▶ [Data provided]
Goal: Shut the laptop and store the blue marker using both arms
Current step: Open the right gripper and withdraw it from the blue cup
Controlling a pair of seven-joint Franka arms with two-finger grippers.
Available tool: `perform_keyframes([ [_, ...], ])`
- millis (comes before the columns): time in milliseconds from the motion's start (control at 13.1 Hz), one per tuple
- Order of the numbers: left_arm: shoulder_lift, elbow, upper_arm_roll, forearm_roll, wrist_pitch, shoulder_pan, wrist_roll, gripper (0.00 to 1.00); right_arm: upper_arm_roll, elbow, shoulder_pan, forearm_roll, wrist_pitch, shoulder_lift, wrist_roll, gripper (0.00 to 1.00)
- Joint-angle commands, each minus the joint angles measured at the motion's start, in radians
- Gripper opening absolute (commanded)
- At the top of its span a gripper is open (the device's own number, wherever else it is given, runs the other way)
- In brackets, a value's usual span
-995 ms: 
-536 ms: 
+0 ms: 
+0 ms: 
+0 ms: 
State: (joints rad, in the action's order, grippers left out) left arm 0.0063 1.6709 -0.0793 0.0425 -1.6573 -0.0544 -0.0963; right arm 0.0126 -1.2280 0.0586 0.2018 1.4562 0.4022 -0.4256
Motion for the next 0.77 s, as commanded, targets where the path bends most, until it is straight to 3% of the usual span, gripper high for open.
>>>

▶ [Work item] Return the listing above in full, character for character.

▶ [Your solution]
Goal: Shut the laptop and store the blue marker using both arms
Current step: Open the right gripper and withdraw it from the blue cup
Controlling a pair of seven-joint Franka arms with two-finger grippers.
Available tool: `perform_keyframes([ [_, ...], ])`
- millis (comes before the columns): time in milliseconds from the motion's start (control at 13.1 Hz), one per tuple
- Order of the numbers: left_arm: shoulder_lift, elbow, upper_arm_roll, forearm_roll, wrist_pitch, shoulder_pan, wrist_roll, gripper (0.00 to 1.00); right_arm: upper_arm_roll, elbow, shoulder_pan, forearm_roll, wrist_pitch, shoulder_lift, wrist_roll, gripper (0.00 to 1.00)
- Joint-angle commands, each minus the joint angles measured at the motion's start, in radians
- Gripper opening absolute (commanded)
- At the top of its span a gripper is open (the device's own number, wherever else it is given, runs the other way)
- In brackets, a value's usual span
-995 ms: 
-536 ms: 
+0 ms: 
+0 ms: 
+0 ms: 
State: (joints rad, in the action's order, grippers left out) left arm 0.0063 1.6709 -0.0793 0.0425 -1.6573 -0.0544 -0.0963; right arm 0.0126 -1.2280 0.0586 0.2018 1.4562 0.4022 -0.4256
Motion for the next 0.77 s, as commanded, targets where the path bends most, until it is straight to 3% of the usual span, gripper high for open.
>>>

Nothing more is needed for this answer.